**Problem description**: Extract every line of the material that holds the string "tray".

**Recorded data**:

--- START ---

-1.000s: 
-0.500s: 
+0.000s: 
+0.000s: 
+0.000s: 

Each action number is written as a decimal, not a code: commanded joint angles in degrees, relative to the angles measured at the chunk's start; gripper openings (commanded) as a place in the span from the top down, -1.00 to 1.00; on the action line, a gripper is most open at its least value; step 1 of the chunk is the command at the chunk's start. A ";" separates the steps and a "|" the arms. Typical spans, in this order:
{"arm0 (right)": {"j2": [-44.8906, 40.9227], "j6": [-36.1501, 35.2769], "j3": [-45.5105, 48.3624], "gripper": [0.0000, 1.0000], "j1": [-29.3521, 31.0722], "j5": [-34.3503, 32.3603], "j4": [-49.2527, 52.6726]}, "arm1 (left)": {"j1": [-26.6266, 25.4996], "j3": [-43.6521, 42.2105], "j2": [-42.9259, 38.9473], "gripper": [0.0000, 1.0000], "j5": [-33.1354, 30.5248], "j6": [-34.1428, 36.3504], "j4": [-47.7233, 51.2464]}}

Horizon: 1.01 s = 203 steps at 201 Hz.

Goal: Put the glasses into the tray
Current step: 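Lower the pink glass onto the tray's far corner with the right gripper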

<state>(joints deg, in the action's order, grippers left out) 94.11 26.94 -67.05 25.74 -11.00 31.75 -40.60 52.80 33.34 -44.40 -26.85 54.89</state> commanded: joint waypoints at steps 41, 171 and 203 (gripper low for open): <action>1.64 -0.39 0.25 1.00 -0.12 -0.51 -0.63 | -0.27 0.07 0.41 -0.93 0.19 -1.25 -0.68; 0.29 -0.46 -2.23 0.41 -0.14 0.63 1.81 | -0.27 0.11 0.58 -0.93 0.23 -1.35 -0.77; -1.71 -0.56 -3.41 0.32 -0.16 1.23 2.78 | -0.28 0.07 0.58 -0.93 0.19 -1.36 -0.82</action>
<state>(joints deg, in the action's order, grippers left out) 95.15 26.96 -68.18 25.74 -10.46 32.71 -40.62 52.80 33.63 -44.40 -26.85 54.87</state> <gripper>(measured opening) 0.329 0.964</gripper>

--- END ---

**Your response**:
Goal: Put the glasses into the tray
Current step: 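Lower the pink glass onto the tray's far corner with the right gripper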

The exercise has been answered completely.